**Directions for this task:** Restate word for word the line with "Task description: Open" and all lines after it; please stop only at the end of the listing below.

**Provided data:**

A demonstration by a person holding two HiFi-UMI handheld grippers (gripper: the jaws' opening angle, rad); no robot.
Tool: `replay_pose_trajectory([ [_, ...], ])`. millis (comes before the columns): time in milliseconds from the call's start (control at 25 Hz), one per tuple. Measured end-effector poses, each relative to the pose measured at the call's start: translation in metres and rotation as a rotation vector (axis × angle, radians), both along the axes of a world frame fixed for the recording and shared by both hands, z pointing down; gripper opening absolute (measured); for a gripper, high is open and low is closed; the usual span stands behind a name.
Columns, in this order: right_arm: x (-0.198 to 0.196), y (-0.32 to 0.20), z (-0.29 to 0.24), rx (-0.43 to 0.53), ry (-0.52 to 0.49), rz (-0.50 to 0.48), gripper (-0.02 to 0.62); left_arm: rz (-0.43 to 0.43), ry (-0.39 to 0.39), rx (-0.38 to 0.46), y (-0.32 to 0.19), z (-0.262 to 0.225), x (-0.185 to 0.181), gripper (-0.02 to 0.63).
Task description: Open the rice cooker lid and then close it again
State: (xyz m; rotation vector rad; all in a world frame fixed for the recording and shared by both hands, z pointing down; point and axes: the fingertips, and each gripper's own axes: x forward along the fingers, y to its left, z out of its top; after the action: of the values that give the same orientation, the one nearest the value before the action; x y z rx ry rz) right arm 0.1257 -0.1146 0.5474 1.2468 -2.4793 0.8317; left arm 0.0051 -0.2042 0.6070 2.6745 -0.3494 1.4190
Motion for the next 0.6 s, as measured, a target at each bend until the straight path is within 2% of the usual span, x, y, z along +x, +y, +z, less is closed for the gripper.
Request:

**Result for this exercise:**
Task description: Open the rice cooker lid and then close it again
State: (xyz m; rotation vector rad; all in a world frame fixed for the recording and shared by both hands, z pointing down; point and axes: the fingertips, and each gripper's own axes: x forward along the fingers, y to its left, z out of its top; after the action: of the values that give the same orientation, the one nearest the value before the action; x y z rx ry rz) right arm 0.1257 -0.1146 0.5474 1.2468 -2.4793 0.8317; left arm 0.0051 -0.2042 0.6070 2.6745 -0.3494 1.4190
Motion for the next 0.6 s, as measured, a target at each bend until the straight path is within 2% of the usual span, x, y, z along +x, +y, +z, less is closed for the gripper.
Request:

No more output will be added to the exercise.